Return, word for word, only the lines of the data below that lie between the line with "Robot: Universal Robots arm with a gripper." and the line with "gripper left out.", those two lines included.

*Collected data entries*
[Start of Attachment]

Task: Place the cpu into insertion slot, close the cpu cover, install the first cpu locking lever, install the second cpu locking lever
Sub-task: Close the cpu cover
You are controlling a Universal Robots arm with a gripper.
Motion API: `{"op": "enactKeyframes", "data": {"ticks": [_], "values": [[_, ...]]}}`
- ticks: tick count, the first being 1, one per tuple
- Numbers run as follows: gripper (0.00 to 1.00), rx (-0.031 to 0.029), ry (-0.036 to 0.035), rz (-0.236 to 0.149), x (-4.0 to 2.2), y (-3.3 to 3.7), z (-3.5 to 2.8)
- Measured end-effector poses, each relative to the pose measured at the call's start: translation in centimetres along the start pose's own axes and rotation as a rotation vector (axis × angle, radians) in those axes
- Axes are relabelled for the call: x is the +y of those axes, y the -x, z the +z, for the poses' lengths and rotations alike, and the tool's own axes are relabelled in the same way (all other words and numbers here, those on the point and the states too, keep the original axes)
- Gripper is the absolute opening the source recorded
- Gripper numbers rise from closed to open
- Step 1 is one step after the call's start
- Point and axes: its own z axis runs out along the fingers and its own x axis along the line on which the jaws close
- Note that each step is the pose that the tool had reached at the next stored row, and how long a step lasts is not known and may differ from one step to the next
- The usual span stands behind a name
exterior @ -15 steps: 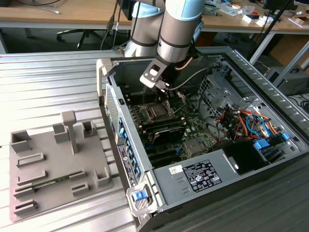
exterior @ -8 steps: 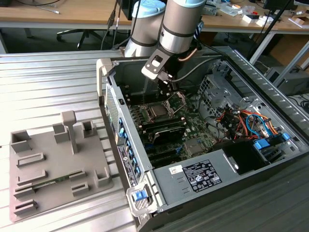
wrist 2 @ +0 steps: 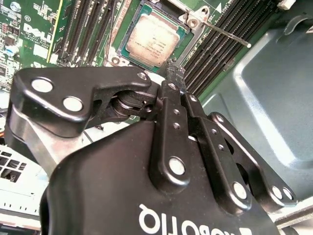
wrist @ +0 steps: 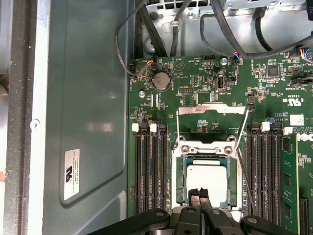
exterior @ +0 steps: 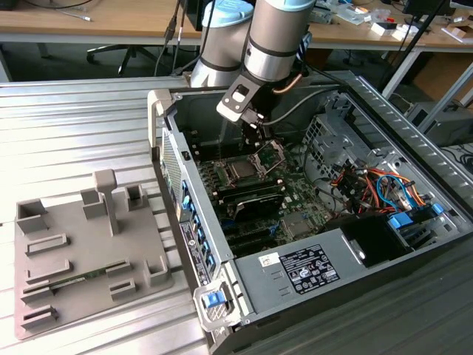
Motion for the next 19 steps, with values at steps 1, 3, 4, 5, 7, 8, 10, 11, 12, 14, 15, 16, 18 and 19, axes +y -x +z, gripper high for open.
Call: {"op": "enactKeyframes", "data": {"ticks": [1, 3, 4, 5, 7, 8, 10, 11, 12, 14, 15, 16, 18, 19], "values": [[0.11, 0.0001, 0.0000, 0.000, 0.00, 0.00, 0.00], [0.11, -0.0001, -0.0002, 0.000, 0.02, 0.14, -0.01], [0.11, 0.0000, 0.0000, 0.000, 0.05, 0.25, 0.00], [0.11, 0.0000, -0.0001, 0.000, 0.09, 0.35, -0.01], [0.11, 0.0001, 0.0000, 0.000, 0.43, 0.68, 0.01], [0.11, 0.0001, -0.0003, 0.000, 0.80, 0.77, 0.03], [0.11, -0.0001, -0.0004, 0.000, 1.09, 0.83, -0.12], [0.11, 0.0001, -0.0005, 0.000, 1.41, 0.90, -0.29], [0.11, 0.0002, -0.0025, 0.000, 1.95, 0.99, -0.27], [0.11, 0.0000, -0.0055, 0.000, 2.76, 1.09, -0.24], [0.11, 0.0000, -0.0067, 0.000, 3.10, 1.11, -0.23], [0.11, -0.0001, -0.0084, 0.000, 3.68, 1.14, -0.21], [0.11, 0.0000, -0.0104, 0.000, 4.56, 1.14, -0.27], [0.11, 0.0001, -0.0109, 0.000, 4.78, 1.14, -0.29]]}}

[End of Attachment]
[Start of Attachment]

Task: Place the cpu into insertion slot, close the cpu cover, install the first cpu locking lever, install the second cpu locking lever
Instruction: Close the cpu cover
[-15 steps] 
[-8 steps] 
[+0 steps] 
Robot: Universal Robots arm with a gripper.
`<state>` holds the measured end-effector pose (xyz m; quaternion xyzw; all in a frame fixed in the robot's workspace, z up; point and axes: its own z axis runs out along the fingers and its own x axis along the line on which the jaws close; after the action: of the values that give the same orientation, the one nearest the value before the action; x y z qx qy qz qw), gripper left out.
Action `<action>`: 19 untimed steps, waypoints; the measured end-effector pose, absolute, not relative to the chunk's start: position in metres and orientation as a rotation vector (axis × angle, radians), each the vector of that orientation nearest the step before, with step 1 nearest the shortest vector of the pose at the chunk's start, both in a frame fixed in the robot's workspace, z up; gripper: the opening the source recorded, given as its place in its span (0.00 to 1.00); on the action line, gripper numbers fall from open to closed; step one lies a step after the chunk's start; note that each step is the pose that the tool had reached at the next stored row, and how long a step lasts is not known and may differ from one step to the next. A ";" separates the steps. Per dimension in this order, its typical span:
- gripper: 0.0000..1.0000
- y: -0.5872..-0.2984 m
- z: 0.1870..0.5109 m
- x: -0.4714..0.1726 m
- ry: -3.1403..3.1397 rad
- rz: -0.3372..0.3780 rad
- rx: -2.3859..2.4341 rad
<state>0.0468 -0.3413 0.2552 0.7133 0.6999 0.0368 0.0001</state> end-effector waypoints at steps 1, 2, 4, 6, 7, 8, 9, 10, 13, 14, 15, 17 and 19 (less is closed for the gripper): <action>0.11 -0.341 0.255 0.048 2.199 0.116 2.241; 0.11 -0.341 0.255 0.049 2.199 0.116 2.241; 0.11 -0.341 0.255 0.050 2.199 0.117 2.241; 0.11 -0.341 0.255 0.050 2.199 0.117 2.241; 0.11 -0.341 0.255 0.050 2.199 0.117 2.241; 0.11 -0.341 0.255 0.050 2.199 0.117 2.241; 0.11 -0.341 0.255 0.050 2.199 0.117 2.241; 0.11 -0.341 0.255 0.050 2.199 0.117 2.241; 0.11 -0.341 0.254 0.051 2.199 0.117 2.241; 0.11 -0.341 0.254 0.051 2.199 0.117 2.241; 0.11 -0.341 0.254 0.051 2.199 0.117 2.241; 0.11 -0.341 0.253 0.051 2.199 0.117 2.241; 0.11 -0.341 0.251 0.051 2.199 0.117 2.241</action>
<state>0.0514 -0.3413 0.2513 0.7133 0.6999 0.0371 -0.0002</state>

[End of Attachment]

*SOLVED EXERCISE*
Robot: Universal Robots arm with a gripper.
`<state>` holds the measured end-effector pose (xyz m; quaternion xyzw; all in a frame fixed in the robot's workspace, z up; point and axes: its own z axis runs out along the fingers and its own x axis along the line on which the jaws close; after the action: of the values that give the same orientation, the one nearest the value before the action; x y z qx qy qz qw), gripper left out.

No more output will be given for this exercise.